The following code gives a skeleton for how to do this:
var sampleCount = 400; // Or whatever stopping criterion you prefer
var sampleInterval = 10; // in ms
using (var pressureData = new BlockingCollection<PressureMap>())
{
// Adapted from
// https://learn.microsoft.com/en-us/dotnet/standard/collections/thread-safe/blockingcollection-overview
// https://learn.microsoft.com/en-us/dotnet/api/system.collections.concurrent.blockingcollection-1?view=netframework-4.7.2
// Spin up a Task to sample the pressure maps
using (Task t1 = Task.Factory.StartNew(() =>
{
for (int i = 0; i < sampleCount; i++)
{
var data = GetPressureMap(i);
Console.WriteLine("Generated sample {0}", i);
pressureData.Add(data);
System.Threading.Thread.Sleep(sampleInterval);
}
pressureData.CompleteAdding();
}))
{
// Spin up a Task to consume the BlockingCollection
using (Task t2 = Task.Factory.StartNew(() =>
{
var recordedDataHeader = new RecordedDataHeader
{
SoftwareVersion = softwareVersion,
CalibrationConfiguration = calibrationConfiguration,
RepresentationConfiguration = representationConfiguration,
};
var settings = new JsonSerializerSettings
{
ContractResolver = new CamelCasePropertyNamesContractResolver(),
};
using (var stream = new FileStream(this.filePath, FileMode.Create))
using (var textWriter = new StreamWriter(stream))
using (var jsonWriter = new JsonTextWriter(textWriter))
{
int j = 0;
var query = pressureData
.GetConsumingEnumerable()
.Select(p =>
{
// Flush the writer periodically in case the process terminates abnormally
jsonWriter.Flush();
Console.WriteLine("Serializing item {0}", j++);
return p;
});
var recordedData = new RecordedData
{
RecordedDataHeader = recordedDataHeader,
// Since PressureData is declared as IEnumerable<PressureMap>, evaluation will be lazy.
PressureData = query,
};
Console.WriteLine("Beginning serialization of {0} to {1}:", recordedData, this.filePath);
JsonSerializer.CreateDefault(settings).Serialize(textWriter, recordedData);
Console.WriteLine("Finished serialization of {0} to {1}.", recordedData, this.filePath);
}
}))
{
Task.WaitAll(t1, t2);
}
}
}
Notes:
This solution uses the fact that, when serializing an IEnumerable<T>, Json.NET will not materialize the enumerable as a list. Instead it will take full advantage of lazy evaluation and simply enumerate through it, writing then forgetting each individual item encountered.
The first thread samples PressureData and adds them to the blocking collection.

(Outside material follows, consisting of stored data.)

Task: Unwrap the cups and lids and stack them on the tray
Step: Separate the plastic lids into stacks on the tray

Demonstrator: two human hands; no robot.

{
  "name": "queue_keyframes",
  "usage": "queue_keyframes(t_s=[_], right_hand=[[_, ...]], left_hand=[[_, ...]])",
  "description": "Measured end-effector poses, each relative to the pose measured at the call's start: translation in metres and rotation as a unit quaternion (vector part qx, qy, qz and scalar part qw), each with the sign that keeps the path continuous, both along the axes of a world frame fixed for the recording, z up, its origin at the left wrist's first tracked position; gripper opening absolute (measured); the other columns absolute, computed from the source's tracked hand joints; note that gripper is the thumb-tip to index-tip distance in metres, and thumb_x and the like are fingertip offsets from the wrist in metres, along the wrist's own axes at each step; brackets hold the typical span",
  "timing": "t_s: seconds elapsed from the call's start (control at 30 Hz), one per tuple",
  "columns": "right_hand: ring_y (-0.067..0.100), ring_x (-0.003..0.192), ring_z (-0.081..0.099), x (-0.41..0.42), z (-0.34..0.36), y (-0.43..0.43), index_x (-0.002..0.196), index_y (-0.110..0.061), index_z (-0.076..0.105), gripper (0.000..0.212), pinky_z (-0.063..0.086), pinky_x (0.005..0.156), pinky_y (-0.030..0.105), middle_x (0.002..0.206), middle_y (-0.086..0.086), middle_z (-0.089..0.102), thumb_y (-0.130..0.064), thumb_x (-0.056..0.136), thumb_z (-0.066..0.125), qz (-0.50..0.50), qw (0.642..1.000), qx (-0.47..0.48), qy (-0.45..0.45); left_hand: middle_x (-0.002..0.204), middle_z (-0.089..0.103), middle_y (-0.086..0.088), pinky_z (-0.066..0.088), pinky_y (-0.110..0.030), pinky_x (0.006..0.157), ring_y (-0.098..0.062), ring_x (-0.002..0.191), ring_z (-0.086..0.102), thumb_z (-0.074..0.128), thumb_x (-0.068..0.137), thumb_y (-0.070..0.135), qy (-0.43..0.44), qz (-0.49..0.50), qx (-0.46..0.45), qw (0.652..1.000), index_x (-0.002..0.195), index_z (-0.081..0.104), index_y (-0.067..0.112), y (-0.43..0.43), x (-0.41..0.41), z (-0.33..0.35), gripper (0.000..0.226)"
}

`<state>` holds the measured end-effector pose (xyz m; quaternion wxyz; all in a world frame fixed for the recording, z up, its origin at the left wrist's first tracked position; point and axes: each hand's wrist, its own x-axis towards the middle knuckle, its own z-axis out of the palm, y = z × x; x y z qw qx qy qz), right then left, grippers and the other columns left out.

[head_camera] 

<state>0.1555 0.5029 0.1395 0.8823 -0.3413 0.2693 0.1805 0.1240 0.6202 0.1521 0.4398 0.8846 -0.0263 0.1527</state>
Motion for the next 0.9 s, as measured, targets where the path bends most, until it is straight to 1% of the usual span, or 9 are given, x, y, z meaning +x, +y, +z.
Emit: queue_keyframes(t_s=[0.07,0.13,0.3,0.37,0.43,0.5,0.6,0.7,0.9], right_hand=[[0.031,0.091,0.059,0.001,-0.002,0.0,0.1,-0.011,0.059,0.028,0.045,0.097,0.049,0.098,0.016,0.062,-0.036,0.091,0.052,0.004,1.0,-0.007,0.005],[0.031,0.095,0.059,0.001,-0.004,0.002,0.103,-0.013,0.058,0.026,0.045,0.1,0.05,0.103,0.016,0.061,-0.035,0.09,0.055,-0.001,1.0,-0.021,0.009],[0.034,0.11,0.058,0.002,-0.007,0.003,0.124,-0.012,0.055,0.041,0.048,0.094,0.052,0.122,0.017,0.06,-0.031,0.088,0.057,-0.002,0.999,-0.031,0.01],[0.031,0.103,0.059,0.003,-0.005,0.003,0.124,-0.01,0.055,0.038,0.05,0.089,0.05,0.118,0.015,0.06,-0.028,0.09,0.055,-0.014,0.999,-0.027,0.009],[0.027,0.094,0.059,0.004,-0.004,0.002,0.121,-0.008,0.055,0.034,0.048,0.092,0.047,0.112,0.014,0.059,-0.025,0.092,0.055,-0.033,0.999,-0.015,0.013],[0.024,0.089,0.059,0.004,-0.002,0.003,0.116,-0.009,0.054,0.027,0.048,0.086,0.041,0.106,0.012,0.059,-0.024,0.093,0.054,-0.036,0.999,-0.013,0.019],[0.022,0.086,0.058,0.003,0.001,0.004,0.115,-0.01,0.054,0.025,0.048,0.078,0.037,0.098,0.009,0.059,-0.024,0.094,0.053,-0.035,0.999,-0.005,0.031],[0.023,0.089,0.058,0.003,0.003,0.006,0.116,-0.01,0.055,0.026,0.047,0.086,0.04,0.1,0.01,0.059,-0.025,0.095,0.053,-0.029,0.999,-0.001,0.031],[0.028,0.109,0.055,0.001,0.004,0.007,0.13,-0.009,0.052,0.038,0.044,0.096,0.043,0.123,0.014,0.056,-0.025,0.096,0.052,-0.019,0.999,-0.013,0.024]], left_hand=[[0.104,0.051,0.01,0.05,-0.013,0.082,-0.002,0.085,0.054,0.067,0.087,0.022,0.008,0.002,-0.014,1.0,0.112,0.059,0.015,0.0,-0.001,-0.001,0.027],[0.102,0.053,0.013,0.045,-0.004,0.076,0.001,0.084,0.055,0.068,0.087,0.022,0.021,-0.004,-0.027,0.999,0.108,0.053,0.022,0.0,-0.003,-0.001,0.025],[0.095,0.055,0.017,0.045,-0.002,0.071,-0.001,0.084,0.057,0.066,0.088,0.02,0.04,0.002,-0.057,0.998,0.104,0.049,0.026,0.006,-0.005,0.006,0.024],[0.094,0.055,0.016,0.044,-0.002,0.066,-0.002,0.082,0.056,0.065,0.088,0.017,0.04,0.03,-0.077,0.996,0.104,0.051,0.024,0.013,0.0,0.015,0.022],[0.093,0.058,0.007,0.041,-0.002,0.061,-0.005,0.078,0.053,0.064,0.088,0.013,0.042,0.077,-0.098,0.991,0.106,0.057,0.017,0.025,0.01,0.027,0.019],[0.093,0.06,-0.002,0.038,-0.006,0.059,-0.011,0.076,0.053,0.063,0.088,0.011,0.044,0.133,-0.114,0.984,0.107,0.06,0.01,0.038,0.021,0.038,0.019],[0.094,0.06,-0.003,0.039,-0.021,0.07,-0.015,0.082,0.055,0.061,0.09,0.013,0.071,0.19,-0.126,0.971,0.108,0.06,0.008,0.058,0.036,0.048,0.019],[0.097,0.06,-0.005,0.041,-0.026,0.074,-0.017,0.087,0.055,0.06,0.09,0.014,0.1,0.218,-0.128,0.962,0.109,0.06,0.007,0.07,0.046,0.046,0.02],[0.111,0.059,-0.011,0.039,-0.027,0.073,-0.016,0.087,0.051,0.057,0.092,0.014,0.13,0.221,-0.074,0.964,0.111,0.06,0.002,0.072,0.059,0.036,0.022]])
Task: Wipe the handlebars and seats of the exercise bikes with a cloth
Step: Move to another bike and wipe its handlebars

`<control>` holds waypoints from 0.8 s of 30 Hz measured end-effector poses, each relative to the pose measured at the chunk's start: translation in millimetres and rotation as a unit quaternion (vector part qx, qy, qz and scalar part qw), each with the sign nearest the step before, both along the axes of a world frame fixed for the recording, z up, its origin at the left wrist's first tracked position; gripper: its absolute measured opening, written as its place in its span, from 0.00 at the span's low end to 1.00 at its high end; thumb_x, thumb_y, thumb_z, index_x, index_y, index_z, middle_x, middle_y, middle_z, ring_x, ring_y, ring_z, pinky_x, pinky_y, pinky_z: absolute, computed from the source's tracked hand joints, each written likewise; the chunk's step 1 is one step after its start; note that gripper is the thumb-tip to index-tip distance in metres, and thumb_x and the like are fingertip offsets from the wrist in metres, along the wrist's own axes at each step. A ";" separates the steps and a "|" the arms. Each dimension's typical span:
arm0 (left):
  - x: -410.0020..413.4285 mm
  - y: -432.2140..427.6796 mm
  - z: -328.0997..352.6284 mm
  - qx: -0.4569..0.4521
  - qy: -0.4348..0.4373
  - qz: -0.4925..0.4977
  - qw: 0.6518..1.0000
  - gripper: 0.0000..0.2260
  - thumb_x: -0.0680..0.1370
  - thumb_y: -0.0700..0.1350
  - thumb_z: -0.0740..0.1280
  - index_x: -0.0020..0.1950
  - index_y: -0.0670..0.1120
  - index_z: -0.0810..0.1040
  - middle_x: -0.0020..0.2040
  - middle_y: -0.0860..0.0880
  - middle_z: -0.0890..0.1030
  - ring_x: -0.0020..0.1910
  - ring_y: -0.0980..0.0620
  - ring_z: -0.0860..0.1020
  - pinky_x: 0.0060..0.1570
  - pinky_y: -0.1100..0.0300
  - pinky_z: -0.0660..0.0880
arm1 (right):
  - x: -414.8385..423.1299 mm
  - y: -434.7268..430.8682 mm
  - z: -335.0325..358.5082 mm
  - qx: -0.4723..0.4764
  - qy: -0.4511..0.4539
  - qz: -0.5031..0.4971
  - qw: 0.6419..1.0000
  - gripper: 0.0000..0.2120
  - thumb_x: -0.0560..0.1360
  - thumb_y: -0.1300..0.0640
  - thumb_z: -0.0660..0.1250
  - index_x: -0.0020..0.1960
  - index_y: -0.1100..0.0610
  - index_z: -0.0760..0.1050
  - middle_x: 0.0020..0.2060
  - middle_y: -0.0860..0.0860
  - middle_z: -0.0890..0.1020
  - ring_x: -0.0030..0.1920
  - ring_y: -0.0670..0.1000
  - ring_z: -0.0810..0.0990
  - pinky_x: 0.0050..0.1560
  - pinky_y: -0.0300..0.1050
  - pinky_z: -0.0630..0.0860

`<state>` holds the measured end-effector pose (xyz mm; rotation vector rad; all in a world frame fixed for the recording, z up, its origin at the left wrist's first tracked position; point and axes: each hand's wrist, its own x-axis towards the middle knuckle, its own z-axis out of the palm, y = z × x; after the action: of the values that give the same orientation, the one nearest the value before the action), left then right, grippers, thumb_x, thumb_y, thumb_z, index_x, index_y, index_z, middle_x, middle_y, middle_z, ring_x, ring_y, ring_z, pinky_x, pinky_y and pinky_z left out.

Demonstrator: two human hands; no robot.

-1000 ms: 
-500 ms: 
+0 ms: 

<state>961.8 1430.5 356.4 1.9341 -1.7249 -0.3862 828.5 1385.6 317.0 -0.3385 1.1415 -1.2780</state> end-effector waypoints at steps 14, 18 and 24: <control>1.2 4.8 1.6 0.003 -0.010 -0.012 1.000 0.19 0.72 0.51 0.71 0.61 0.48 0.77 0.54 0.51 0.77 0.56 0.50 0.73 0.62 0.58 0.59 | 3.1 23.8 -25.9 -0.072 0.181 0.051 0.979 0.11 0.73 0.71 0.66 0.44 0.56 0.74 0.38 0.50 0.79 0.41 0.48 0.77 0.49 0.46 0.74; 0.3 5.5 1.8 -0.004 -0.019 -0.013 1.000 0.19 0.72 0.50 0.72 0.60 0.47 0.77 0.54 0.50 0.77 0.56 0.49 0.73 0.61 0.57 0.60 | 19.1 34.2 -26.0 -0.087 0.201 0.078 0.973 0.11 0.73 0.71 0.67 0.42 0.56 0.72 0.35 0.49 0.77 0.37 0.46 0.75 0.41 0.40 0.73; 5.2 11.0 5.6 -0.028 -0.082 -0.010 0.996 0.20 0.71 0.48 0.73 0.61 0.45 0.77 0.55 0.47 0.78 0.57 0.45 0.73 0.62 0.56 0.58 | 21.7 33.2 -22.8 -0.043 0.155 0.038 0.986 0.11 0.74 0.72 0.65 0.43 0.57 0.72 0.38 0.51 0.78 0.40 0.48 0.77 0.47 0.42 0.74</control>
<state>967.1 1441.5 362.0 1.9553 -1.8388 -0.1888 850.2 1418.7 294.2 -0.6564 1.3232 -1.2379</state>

The second thread wraps the blocking collection in an IEnumerable<PressureData> then serializes that as RecordedData.PressureData.
During serialization, the serializer will enumerate through the IEnumerable<PressureData> enumerable, streaming each to the JSON file then proceeding to the next -- effectively blocking until one becomes available.
You will need to do some experimentation to make sure that the serialization thread can "keep up" with the sampling thread, possibly by setting a BoundedCapacity during construction. If not, you may need to adopt a different strategy.
PressureMap GetPressureMap(int count) should be some method of yours (not shown in the question) that returns the current pressure map sample.
In this technique the JSON file remains open for the duration of the sampling session. If sampling terminates abnormally the file may be truncated. I make some attempt to ameliorate the problem by flushing the writer periodically.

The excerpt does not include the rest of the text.